Un aspecto importante de Python es su dinamismo. Todo en el lenguaje, incluidas las funciones y los propios módulos, se maneja como objetos. Esto se produce a expensas de la velocidad (más sobre esto más adelante), pero hace que sea mucho más fácil escribir código de alto nivel. Los desarrolladores pueden realizar manipulaciones complejas de objetos con solo unas pocas instrucciones e incluso tratar partes de una aplicación como abstracciones que pueden modificarse si es necesario.
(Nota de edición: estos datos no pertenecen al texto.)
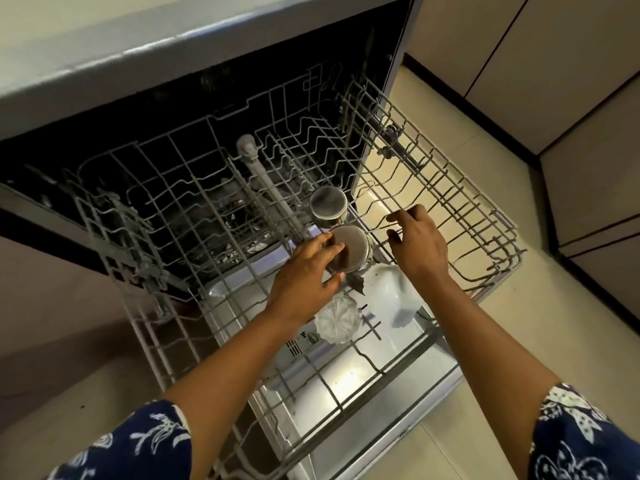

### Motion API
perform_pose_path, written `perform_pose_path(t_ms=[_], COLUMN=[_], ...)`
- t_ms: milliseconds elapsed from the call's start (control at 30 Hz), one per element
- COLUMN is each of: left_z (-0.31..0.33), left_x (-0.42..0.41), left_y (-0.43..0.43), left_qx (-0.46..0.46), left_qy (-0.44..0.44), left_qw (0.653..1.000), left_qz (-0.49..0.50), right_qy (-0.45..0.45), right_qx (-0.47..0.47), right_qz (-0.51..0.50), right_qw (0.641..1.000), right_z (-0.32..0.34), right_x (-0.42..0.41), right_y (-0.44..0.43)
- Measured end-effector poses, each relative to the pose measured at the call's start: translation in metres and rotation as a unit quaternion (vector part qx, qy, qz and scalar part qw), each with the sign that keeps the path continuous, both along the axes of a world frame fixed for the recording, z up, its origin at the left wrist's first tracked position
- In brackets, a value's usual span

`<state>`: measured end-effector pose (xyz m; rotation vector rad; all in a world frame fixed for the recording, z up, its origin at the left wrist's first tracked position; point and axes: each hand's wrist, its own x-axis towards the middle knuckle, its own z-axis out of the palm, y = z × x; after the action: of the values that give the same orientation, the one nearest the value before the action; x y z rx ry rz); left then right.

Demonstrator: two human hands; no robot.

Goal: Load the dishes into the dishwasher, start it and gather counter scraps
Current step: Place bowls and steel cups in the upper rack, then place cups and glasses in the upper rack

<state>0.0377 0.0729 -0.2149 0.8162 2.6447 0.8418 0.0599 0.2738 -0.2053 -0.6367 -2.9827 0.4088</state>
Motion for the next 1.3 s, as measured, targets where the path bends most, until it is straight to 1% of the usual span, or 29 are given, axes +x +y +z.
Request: perform_pose_path(t_ms=[100,167,233,333,433,500,567,633,700,767,833,867,967,1033,1133,1233,1300], left_z=[0.028,0.063,0.107,0.168,0.227,0.251,0.269,0.276,0.275,0.274,0.274,0.274,0.268,0.263,0.261,0.261,0.265], left_x=[0.004,0.008,0.015,0.027,0.033,0.03,0.021,0.004,-0.017,-0.043,-0.068,-0.08,-0.107,-0.117,-0.12,-0.12,-0.124], left_y=[-0.02,-0.041,-0.075,-0.139,-0.226,-0.285,-0.345,-0.399,-0.439,-0.473,-0.496,-0.507,-0.532,-0.539,-0.547,-0.552,-0.552], left_qx=[0.021,0.035,0.053,0.079,0.063,0.033,-0.006,-0.042,-0.079,-0.109,-0.141,-0.153,-0.175,-0.192,-0.189,-0.185,-0.173], left_qy=[0.013,0.052,0.107,0.18,0.228,0.251,0.244,0.215,0.189,0.17,0.139,0.12,0.084,0.083,0.09,0.092,0.106], left_qw=[1.0,0.998,0.992,0.973,0.941,0.914,0.888,0.872,0.862,0.858,0.863,0.869,0.878,0.88,0.88,0.885,0.88], left_qz=[0.003,0.018,0.049,0.124,0.243,0.317,0.389,0.438,0.463,0.472,0.466,0.456,0.438,0.426,0.425,0.416,0.43], right_qy=[0.026,0.051,0.075,0.117,0.19,0.231,0.251,0.251,0.222,0.163,0.112,0.102,0.099,0.09,0.076,0.078,0.087], right_qx=[-0.026,-0.042,-0.051,-0.06,-0.112,-0.139,-0.159,-0.167,-0.156,-0.153,-0.158,-0.166,-0.233,-0.284,-0.332,-0.372,-0.397], right_qz=[-0.015,-0.008,0.034,0.118,0.216,0.27,0.329,0.373,0.403,0.428,0.422,0.401,0.308,0.248,0.196,0.198,0.202], right_qw=[0.999,0.998,0.995,0.984,0.951,0.924,0.896,0.878,0.874,0.876,0.886,0.895,0.917,0.922,0.92,0.903,0.891], right_z=[0.018,0.041,0.075,0.127,0.183,0.219,0.253,0.275,0.279,0.278,0.277,0.279,0.284,0.284,0.278,0.274,0.273], right_x=[0.007,0.011,0.013,0.013,0.001,-0.013,-0.033,-0.06,-0.089,-0.119,-0.148,-0.162,-0.201,-0.226,-0.256,-0.277,-0.286], right_y=[-0.018,-0.039,-0.069,-0.118,-0.189,-0.242,-0.303,-0.361,-0.412,-0.46,-0.498,-0.515,-0.551,-0.561,-0.566,-0.564,-0.562])
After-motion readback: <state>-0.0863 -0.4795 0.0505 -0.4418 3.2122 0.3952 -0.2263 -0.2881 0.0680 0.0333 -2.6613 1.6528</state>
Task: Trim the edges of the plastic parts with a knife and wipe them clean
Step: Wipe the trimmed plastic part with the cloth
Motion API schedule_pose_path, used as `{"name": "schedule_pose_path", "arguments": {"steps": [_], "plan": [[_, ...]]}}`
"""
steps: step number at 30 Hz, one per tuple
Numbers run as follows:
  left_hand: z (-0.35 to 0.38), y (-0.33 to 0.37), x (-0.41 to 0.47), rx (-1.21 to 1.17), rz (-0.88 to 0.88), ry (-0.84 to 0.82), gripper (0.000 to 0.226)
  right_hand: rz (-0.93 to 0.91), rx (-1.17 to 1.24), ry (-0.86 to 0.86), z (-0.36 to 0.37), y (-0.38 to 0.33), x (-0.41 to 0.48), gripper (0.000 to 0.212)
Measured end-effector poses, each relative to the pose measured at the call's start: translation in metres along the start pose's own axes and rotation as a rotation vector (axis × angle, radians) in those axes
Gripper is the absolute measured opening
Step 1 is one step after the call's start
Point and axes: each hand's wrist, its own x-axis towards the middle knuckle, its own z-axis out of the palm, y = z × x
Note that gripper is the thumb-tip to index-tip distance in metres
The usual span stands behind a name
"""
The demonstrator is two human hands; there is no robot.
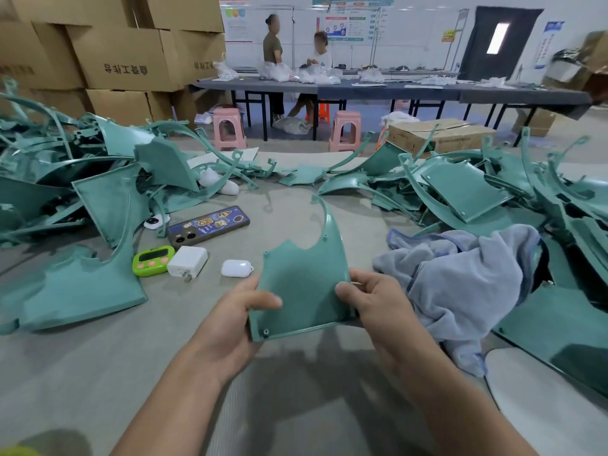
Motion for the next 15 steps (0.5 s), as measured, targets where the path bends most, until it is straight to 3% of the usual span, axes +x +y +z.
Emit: {"name": "schedule_pose_path", "arguments": {"steps": [2, 4, 5, 7, 8, 9, 11, 13, 15], "plan": [[0.000, 0.001, 0.001, 0.031, -0.005, 0.031, 0.058, -0.130, -0.259, 0.217, -0.017, -0.004, 0.004, 0.017], [0.001, 0.002, 0.002, 0.050, 0.044, 0.124, 0.054, -0.319, -0.745, 0.580, -0.043, -0.012, 0.007, 0.028], [0.002, 0.003, 0.003, 0.042, 0.074, 0.160, 0.051, -0.326, -0.981, 0.661, -0.059, -0.016, 0.007, 0.038], [0.001, 0.003, 0.005, 0.009, 0.111, 0.211, 0.050, -0.052, -1.266, 0.595, -0.083, -0.019, 0.005, 0.058], [0.002, 0.004, 0.005, 0.001, 0.123, 0.233, 0.050, 0.072, -1.360, 0.526, -0.090, -0.017, 0.005, 0.057], [0.004, 0.004, 0.004, -0.011, 0.133, 0.237, 0.052, 0.091, -1.419, 0.490, -0.092, -0.016, 0.004, 0.045], [0.007, 0.002, 0.003, -0.004, 0.137, 0.216, 0.060, -0.059, -1.344, 0.529, -0.089, -0.026, 0.001, 0.020], [0.013, -0.001, 0.003, 0.027, 0.124, 0.156, 0.068, -0.348, -1.093, 0.605, -0.075, -0.039, -0.005, 0.009], [0.021, -0.004, 0.003, 0.026, 0.100, 0.083, 0.076, -0.635, -0.981, 0.541, -0.041, -0.048, -0.019, 0.004]]}}
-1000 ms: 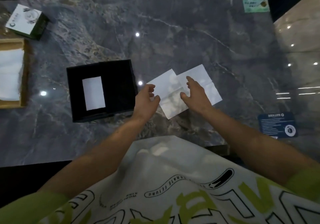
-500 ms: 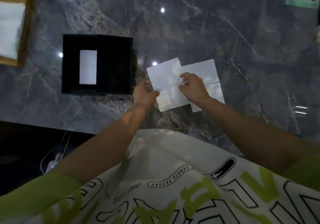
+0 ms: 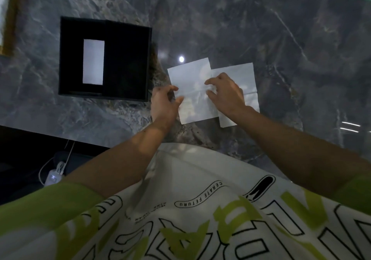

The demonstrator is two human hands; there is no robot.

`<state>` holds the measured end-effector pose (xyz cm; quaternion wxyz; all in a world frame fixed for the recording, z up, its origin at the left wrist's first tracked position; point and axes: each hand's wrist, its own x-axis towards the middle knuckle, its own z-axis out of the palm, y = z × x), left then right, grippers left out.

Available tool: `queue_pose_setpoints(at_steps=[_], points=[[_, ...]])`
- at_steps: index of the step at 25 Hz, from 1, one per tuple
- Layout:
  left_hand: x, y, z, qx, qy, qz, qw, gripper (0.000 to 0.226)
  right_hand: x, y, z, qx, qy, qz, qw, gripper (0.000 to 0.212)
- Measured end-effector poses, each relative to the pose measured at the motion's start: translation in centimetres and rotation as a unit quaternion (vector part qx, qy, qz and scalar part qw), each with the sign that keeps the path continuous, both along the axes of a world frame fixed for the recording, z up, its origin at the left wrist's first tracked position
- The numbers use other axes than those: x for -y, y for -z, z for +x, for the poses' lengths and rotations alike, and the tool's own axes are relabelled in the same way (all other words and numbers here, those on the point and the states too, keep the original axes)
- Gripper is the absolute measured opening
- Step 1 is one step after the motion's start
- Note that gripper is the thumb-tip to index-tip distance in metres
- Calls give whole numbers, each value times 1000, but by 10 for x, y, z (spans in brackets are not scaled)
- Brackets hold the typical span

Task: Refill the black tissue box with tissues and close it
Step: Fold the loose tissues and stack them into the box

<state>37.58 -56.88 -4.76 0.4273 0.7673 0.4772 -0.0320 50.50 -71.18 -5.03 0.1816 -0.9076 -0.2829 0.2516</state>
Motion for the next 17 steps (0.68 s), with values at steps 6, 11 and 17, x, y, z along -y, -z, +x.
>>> queue_pose_setpoints(at_steps=[6, 11, 17], points=[[2, 0, 9, -12, 28, 27, 999, 21, 0, 6, 6, 15, -33, -18, 999, 17], [-2, 5, 11, -53, 87, 30, 994, 19, -3, 7, 12, 27, -54, -30, 998, 15], [-6, 11, 10, -48, 91, 36, 994, 9, -7, 11, 15, 26, -68, -36, 997, 12]])
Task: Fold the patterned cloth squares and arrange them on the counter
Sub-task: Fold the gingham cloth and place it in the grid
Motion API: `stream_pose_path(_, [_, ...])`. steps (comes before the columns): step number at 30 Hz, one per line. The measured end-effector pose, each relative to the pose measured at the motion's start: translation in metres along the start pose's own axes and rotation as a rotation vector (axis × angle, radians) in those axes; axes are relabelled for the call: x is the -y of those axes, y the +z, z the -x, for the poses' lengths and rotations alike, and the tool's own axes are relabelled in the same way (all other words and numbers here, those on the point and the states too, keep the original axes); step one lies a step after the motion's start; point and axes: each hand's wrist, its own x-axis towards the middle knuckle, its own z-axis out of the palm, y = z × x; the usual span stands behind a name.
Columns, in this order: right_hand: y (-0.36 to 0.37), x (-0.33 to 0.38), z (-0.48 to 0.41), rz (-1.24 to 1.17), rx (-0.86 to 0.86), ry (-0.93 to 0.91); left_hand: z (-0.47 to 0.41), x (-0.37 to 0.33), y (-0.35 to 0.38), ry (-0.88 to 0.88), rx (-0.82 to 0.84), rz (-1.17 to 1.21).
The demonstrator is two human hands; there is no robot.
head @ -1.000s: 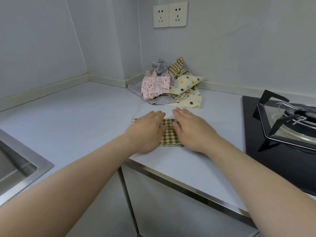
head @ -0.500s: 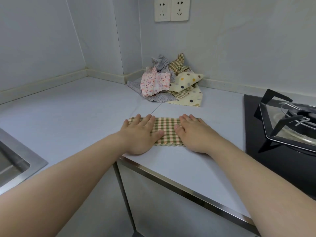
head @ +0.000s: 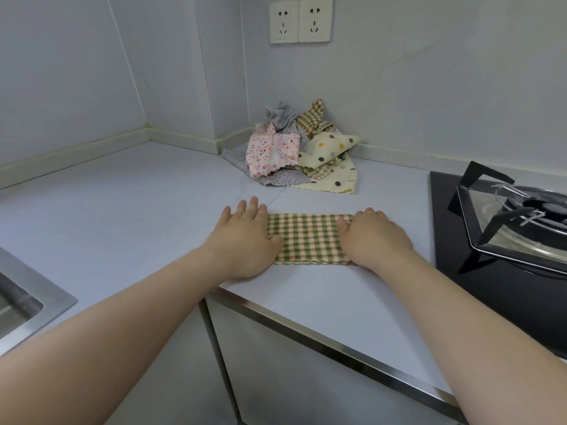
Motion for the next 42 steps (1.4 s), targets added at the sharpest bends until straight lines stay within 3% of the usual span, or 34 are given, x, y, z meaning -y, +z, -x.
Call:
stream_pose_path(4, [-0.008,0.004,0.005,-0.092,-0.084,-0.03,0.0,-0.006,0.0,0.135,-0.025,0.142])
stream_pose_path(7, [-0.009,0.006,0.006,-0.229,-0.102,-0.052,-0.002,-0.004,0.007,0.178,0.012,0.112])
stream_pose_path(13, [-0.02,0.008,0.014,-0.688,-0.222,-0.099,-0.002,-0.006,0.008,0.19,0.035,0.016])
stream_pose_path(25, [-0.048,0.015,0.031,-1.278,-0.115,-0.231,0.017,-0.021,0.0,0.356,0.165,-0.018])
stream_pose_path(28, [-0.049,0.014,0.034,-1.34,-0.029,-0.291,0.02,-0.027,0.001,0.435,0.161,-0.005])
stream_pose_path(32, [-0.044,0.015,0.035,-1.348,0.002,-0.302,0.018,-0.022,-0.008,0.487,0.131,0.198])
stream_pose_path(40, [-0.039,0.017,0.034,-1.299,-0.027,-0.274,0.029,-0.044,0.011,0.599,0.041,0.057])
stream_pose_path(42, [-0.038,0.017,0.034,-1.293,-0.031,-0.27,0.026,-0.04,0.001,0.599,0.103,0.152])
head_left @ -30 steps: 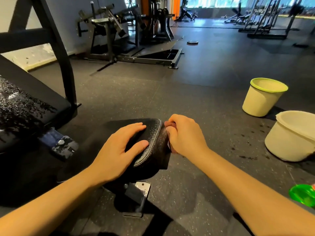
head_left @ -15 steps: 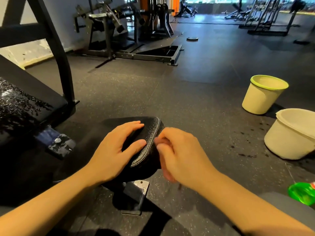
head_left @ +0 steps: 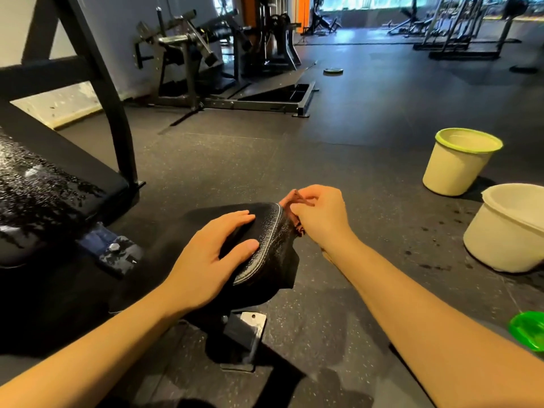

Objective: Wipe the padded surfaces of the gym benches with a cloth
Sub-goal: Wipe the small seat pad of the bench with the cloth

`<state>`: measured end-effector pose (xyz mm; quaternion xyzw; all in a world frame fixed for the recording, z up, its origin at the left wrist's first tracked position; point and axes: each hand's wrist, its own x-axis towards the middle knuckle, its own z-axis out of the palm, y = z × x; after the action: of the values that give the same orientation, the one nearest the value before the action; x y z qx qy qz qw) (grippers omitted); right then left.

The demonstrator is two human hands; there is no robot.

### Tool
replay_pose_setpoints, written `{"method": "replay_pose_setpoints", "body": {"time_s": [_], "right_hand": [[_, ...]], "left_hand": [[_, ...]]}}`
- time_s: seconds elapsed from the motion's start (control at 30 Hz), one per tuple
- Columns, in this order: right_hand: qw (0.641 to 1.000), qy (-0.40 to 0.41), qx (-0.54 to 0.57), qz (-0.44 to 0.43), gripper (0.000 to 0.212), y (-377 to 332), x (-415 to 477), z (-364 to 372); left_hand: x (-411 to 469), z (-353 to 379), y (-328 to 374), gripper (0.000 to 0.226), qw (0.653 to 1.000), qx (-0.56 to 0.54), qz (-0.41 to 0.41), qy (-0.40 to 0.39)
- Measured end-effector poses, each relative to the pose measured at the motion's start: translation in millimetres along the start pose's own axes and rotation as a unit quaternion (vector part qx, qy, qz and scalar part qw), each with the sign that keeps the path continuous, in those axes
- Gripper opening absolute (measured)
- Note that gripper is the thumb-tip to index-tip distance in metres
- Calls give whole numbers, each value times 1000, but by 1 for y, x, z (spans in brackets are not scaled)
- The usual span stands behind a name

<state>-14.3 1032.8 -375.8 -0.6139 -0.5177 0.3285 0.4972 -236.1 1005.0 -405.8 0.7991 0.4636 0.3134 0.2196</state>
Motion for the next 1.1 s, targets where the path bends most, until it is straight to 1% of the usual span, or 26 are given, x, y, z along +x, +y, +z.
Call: {"method": "replay_pose_setpoints", "body": {"time_s": [0.07,0.17,0.2,0.37,0.43,0.57,0.67,0.8,0.87,0.9,0.93,1.0,1.03,1.07,1.1], "right_hand": [[999,-11,-1,-32,45,1,-8,-5],[996,-25,36,-74,27,5,-20,-16],[995,-29,49,-87,24,8,-23,-20],[985,-69,89,-131,30,15,-42,-33],[982,-90,95,-136,32,16,-51,-35],[972,-149,117,-139,29,14,-68,-41],[965,-188,113,-146,27,11,-80,-41],[957,-242,100,-124,26,2,-97,-45],[954,-271,85,-94,26,-4,-104,-54],[960,-260,72,-78,23,-9,-106,-59],[971,-224,63,-60,20,-16,-104,-64],[995,-84,47,-5,14,-30,-89,-73],[999,-19,47,19,11,-39,-79,-77],[999,27,30,24,10,-49,-67,-78],[999,52,-1,15,9,-56,-57,-76]], "left_hand": [[0,-1,-1,61,1000,-4,0,1],[1,-1,-1,57,1000,-15,8,7],[2,-1,-1,57,1000,-17,9,8],[4,0,-2,60,1000,-10,14,12],[5,1,0,59,1000,-9,17,12],[5,0,0,59,1000,-14,11,8],[4,-1,0,62,1000,-20,4,6],[6,-2,0,63,1000,-30,-7,-8],[6,-1,-2,62,999,-35,-9,-9],[6,-1,-4,60,999,-36,-7,-7],[6,-1,-6,59,999,-37,-6,-6],[6,-1,-7,56,999,-43,-6,-10],[6,-2,-6,56,999,-46,-7,-13],[6,-2,-6,56,999,-46,-8,-14],[6,-2,-5,58,999,-44,-7,-14]]}}
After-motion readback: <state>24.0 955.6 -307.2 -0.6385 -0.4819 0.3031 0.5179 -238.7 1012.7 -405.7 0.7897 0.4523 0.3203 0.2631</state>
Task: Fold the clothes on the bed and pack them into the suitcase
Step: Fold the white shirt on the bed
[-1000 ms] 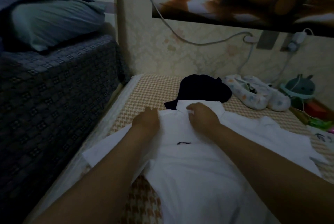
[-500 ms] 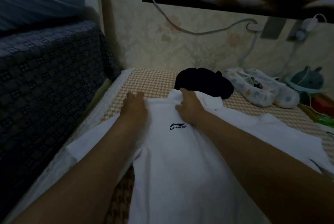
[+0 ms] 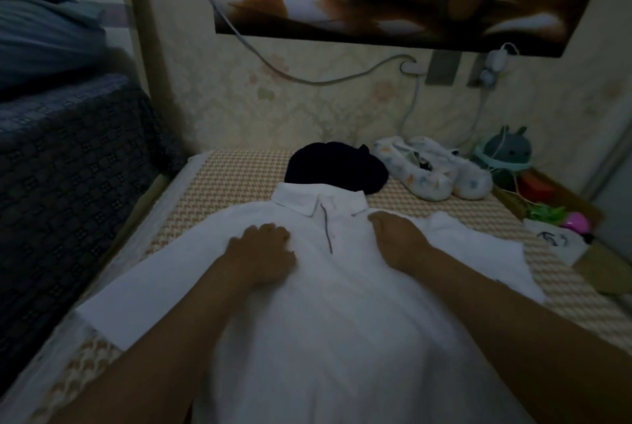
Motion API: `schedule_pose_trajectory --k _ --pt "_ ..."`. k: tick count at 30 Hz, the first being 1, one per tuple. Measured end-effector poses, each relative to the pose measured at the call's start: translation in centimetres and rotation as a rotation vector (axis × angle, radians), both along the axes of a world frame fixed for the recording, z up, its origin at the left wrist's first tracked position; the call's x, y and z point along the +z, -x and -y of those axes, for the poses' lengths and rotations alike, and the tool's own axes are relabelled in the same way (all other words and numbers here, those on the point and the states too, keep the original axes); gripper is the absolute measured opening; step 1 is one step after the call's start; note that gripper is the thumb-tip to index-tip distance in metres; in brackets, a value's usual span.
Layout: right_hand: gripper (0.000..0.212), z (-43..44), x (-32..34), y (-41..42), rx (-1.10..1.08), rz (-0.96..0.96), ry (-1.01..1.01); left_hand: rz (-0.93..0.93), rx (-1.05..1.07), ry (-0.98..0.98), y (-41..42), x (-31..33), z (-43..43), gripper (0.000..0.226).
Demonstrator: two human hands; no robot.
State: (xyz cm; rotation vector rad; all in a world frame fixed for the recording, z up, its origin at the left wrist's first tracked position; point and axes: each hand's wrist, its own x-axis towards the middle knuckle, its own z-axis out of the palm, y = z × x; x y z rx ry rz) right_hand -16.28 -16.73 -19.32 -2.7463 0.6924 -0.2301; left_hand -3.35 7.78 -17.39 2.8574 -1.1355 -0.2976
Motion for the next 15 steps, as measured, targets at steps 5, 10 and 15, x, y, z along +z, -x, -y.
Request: schedule_pose_trajectory --k 5,10,15 --pt "0.045 4.5 2.0 1.6 -0.176 -0.113 0.275 0.262 -0.089 0.526 1.3 1.2 5.1 0.023" --pt "0.049 7.4 1.2 2.7 -0.235 -0.214 0.373 0.124 -0.100 0.599 1.0 2.0 12.7 0.033" --pt "0.034 9.9 0.2 3.8 -0.192 0.025 0.235 0.138 0.055 0.254 -0.5 2.5 17.7 0.037"
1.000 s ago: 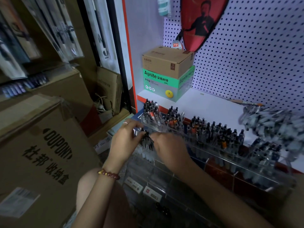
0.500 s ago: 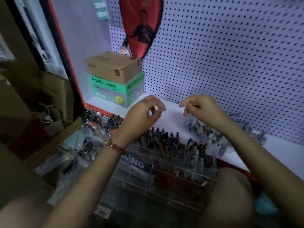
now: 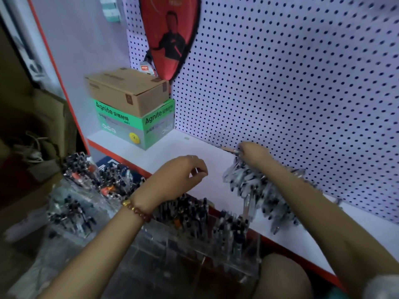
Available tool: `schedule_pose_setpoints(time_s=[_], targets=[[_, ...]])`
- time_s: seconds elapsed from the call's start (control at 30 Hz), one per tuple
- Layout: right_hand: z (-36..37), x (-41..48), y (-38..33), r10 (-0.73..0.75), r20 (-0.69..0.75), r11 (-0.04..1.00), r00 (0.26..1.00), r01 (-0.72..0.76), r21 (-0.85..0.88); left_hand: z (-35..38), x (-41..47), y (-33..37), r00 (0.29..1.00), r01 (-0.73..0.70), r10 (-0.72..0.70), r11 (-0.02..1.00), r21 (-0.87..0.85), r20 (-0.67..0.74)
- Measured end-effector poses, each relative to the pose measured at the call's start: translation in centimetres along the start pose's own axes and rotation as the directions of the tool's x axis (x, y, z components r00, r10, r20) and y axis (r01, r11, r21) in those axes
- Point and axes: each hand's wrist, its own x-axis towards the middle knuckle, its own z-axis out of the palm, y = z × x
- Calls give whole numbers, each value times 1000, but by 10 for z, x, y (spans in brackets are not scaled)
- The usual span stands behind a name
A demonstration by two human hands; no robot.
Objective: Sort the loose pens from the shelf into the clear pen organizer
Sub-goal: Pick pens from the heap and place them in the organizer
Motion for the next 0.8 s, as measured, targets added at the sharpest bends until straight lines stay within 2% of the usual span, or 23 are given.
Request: schedule_pose_setpoints(time_s=[0.13, 0.27, 0.4, 0.5, 0.57, 0.67, 0.73, 0.8], targets=[[9, 12, -11, 67, 30, 984, 997, -61, -170, 1, 2, -2, 1000, 26, -26, 1000, 12, 10], [10, 18, -17, 56, 127, 960, 990, -19, -279, 2, 1, -2, 999, 35, -36, 999, 18, 14], [0, 14, -12, -23, 80, 971, 997, 41, -236, 1, 1, -2, 999, 36, -36, 999, 15, 21], [-20, -2, -5, -156, -67, 981, 986, 146, -131, 1, 2, -1, 999, 32, -32, 999, -7, -25], [-31, -16, -2, -312, -211, 950, 926, 305, -65, 1, 1, 0, 994, 43, -45, 999, -20, -99], [-46, -43, -11, -523, -383, 833, 761, 552, -42, 0, 1, 3, 974, 107, -118, 992, -67, -192], [-55, -60, -26, -622, -460, 738, 634, 670, -76, 0, 1, 4, 968, 152, -171, 982, -115, -184], [-60, -69, -39, -667, -493, 681, 558, 726, -99, -1, 1, 3, 975, 163, -182, 975, -148, -126]])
El uso de Python de espacios en blanco significativos se ha citado como uno de los mejores y peores atributos de Python. La sangría en la segunda línea a continuación no es solo para facilitar la lectura; es parte de la sintaxis de Python. Los intérpretes de Python rechazarán los programas que no utilicen la sangría adecuada para indicar el flujo de control.
con open (' myfile . txt ') como my_file : file_lines = [ x . rstrip (' \ n ') para x en mi_archivo ]
Los espacios en blanco sintácticos pueden hacer que las narices se arruguen, y algunas personas rechazan Python por esta razón. Pero las reglas de sangría estrictas son mucho menos molestas en la práctica de lo que podrían parecer en teoría, incluso con los editores de código más mínimos, y el resultado es un código más limpio y legible.
Otro desvío potencial, especialmente para aquellos que provienen de lenguajes como C o Java, es cómo Python maneja la escritura de variables. De forma predeterminada, Python usa la escritura dinámica o «pato», excelente para la codificación rápida, pero potencialmente problemática en bases de código grandes. Dicho esto, Python ha agregado recientemente soporte para sugerencias de tipo en tiempo de compilación opcionales , por lo que los proyectos que podrían beneficiarse de la escritura estática pueden usarlo.
¿Python es lento? No necesariamente
Una advertencia común sobre Python es que es lento. Objetivamente, es verdad. Los programas de Python generalmente se ejecutan mucho más lentamente que los programas correspondientes en C / C ++ o Java. Algunos programas de Python serán más lentos en un orden de magnitud o más.